Leader de l’église Nazareth du Gabon et membre de la société civile, Georges Bruno NGOUSSI évoque dans cette interview exclusivement accordée à G9INFOS, la problématique des nuisances sonores, les raisons de sa convocation à la Direction générale de recherche (DGR), et les libertés dans notre pays.
G9INFOS : Le parquet de Libreville qui entend prémunir les populations contre les nuisances sonores a échangé le 25 mars dernier avec les responsables des églises de réveil, qui semblent particulièrement pointées du doigt. Qu’en est-il exactement ?
Georges Bruno NGOUSSI : Je voudrais d’abord dire que la loi sur les nuisances sonores existe depuis longtemps. La loi en elle même n’est pas mauvaise. Elle a été voté à l’époque du président Omar Bongo Ondimba, et elle devrait prendre en compte tout ce qui concoure à la nuisance sonore. Cela peut être des temples traditionnels, mosquées, snack bars ou buvettes. Si la loi s’applique à tout le monde on comprendrait. Mais ce qui nous préoccupe aujourd’hui c’est le fait que cette loi soit discriminatoire. Limiter ce phénomène aux seules églises de réveil s’apparenterait à de l’acharnement. Nous avons déjà eu une séance de travail avec tous les responsables des églises de réveil à ce sujet. Nous ferons une déclaration d’ici peu.
G9INFOS : Blocage de passeport à l’aéroport de Libreville, convocation à la DGR, vos relations avec le pouvoir ne sont pas idylliques?
Georges Bruno NGOUSSI : Il faut savoir que je suis cet homme qui a mené une lutte de résistance contre ce qui se fait en mal actuellement dans notre pays. J’ai condui une délégation gabonaise de la société civile à la Cour Pénale Internationale ( CPI), la Commission des Droits de l’Homme à Genève, en Belgique, l’Union Européenne, l’Assemblée nationale de France. Peut être que c’est dérangeant pour certaines personnes, ce qui a entraîné ces restrictions à ma liberté de mouvement. On a fait du bruit, mon passeport a été restitué. Il fut un temps où nous avons continué à mettre la pression sur les instances dirigeantes, pour que la clarté soit faite autour de ce qui se fait. Cette clarté nous l’avons exigé lors d’une déclaration, ce qui a conduit à mon interpellation à la DGR.
G9INFOS : Pensez-vous comme certains acteurs de la société civile que la démocratie est en récession au Gabon ?

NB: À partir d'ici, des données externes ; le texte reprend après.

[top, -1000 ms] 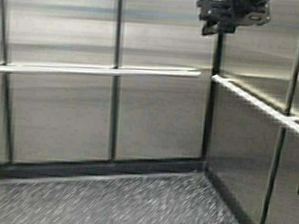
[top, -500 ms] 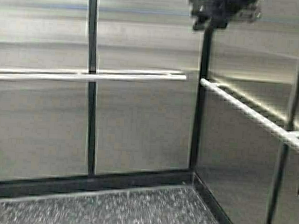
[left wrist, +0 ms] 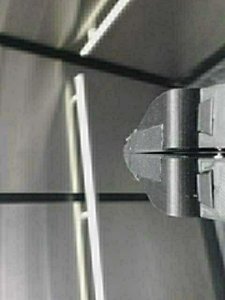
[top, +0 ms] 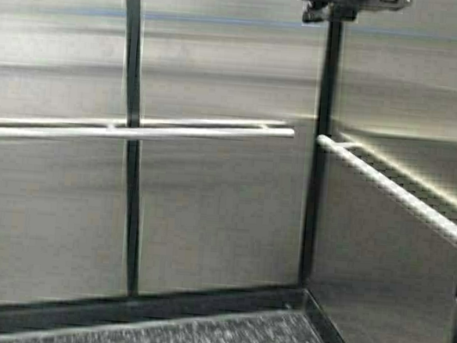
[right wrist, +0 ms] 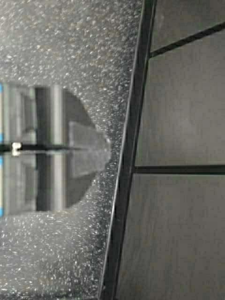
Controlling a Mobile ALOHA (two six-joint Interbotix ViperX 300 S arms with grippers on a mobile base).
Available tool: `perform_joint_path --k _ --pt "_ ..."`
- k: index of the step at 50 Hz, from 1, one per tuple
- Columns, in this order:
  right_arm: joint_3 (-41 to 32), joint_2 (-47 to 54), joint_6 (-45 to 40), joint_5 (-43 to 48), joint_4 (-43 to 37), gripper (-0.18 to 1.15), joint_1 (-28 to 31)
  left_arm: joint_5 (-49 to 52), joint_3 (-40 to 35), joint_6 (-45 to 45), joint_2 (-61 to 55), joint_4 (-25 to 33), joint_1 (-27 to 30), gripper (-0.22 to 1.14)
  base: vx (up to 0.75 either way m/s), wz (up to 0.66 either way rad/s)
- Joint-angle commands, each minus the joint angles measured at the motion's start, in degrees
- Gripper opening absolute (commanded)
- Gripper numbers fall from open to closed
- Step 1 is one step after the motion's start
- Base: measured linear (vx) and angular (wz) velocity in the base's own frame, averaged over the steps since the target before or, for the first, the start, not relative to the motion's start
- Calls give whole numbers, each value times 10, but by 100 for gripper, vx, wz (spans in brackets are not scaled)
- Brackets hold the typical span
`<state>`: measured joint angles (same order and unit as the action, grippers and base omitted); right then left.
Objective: Navigate to elevator, push the call button, then enter the elevator
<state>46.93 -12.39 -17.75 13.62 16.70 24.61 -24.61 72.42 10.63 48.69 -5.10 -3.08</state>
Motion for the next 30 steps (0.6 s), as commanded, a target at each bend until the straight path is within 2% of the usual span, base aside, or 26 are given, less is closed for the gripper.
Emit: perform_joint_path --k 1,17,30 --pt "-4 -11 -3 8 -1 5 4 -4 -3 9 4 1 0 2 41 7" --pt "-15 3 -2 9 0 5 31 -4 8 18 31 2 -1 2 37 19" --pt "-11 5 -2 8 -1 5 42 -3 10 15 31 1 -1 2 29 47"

Georges Bruno NGOUSSI : Je suis parmi les premiers à le dire. Dans un pays où les gens ne peuvent pas s’exprimer librement, qui connait une érosion des libertés, qui enregistre un grand nombre de personnes arrêtées, poursuivies, emprisonnées et ainsi éliminées de la vie publique…on peut affirmer sans aucun doute qu’il y a un recul de la démocratie.
G9INFOS : Que dire alors de l’action du gouvernement ?

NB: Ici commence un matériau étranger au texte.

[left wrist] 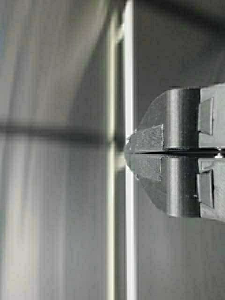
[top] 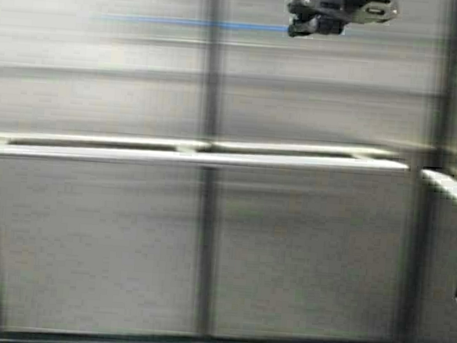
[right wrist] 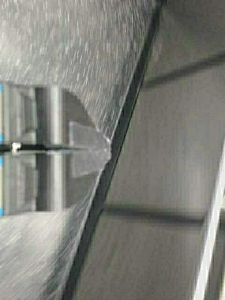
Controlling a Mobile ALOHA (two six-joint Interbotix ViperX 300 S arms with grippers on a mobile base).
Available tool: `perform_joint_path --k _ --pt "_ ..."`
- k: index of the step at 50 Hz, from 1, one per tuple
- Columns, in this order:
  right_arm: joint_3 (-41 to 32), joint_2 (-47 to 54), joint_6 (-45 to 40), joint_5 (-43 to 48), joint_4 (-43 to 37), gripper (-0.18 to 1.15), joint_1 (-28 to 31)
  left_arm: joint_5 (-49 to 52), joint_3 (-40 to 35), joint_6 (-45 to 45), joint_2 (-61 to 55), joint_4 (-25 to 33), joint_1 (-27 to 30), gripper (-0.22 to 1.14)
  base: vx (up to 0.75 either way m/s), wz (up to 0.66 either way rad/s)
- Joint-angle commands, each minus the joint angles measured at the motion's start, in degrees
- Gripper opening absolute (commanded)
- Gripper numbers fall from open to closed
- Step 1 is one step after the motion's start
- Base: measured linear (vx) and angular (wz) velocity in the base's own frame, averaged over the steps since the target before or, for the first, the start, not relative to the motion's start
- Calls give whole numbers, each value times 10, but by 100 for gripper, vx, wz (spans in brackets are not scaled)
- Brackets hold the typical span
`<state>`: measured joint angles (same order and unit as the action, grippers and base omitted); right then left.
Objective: Navigate to elevator, push the call button, then enter the elevator
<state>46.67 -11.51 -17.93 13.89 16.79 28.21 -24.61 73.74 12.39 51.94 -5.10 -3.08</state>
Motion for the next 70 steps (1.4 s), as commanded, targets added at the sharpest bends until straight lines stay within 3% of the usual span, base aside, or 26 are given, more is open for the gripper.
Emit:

Georges Bruno NGOUSSI : Je n’attend rien de ce gouvernement. Depuis 2016, nous attendons toujours la clarté sur ce qui s’est réellement passé. Des personnes ont été tuées, votre média RTN a été saccagé, des personnes sont toujours détenues pour des raisons politiques, les populations sont toujours en attente d’une amélioration qualitative de leurs conditions de vie. Depuis 2016, les gouvernements se succèdent sans aucune avancée significative.
G9INFOS : Depuis quelques temps, on assiste à un défilé de chefs d’État africain à Libreville. Tous, affirment être heureux de constater qu’Ali BONGO va bien.

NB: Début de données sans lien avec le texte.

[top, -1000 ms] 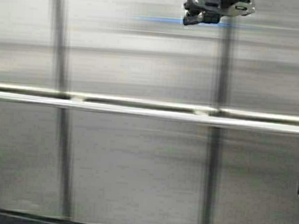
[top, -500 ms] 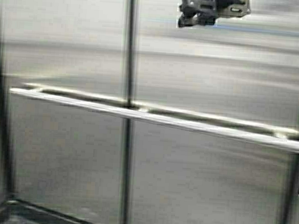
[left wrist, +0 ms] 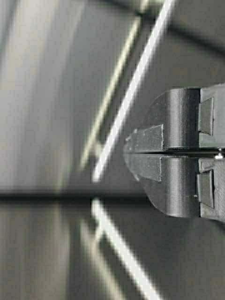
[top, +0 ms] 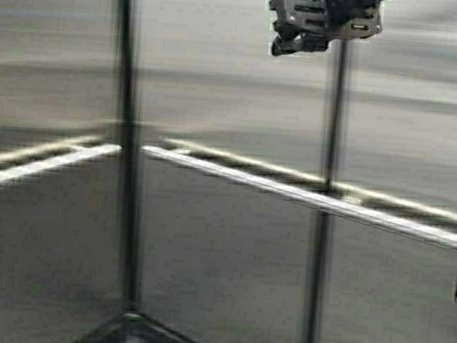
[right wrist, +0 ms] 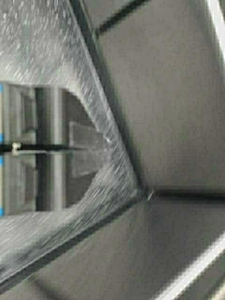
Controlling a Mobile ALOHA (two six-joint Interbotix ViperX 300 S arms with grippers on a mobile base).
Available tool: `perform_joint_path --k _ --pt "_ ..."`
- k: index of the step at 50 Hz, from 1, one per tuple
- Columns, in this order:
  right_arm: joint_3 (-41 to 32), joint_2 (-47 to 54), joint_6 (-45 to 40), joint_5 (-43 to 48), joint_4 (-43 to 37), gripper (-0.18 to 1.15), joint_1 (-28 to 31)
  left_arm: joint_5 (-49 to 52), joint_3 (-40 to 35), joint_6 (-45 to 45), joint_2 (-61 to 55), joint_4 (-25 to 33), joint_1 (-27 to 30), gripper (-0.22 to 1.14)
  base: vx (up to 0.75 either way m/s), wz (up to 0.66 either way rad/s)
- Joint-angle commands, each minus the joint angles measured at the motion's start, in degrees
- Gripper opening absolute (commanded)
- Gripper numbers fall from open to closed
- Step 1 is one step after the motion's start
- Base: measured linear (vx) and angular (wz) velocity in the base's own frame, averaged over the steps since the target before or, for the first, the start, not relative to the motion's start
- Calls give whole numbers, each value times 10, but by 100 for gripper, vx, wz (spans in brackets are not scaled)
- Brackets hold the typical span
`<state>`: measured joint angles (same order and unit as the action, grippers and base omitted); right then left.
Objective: Navigate to elevator, push the call button, then enter the elevator
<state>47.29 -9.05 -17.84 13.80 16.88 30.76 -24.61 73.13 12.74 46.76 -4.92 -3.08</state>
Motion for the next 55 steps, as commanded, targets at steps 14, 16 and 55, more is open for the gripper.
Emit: perform_joint_path --k 14,16,55 --pt "2 -35 -1 1 -1 5 4 -4 -4 2 -5 -1 -1 2 13 52" --pt "2 -35 0 1 -1 5 6 -4 -4 2 -5 0 -1 2 12 58" --pt "-19 -30 0 25 0 5 17 -1 -20 -2 -10 0 0 2 9 49"
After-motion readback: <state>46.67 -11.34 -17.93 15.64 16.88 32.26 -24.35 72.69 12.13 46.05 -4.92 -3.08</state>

Georges Bruno NGOUSSI : Personnellement, je ne pense pas qu’un défilé de chefs d’État africain puisse justifier l’état de santé d’Ali Bongo. Seul la présentation d’un bulletin de santé pourra mettre un terme au débat.
G9INFOS : Votre mot de fin ?
Georges Bruno NGOUSSI : Dieu ne nous a pas dit qu’il descendra lui-même du ciel pour nous accorder la délivrance. Dieu utilise les hommes, mais si nous les hommes ne voulons rien faire, Dieu permet que ce que nous vivons perdure. Je pense que les gabonais doivent refuser ce qui se passe actuellement dans leur pays. Si ces gens aimaient le Gabon, ils devaient se dire « nous avons fait notre temps, il faut passer le témoin car tout est bloqué ». Et ce n’est pas le gouvernement actuel qui va débloquer la situation que traverse notre pays, cela fait trois ans qu’elle perdure, c’est à dire, bien avant la maladie d’Ali Bongo. Les gabonais sont face à leur destin.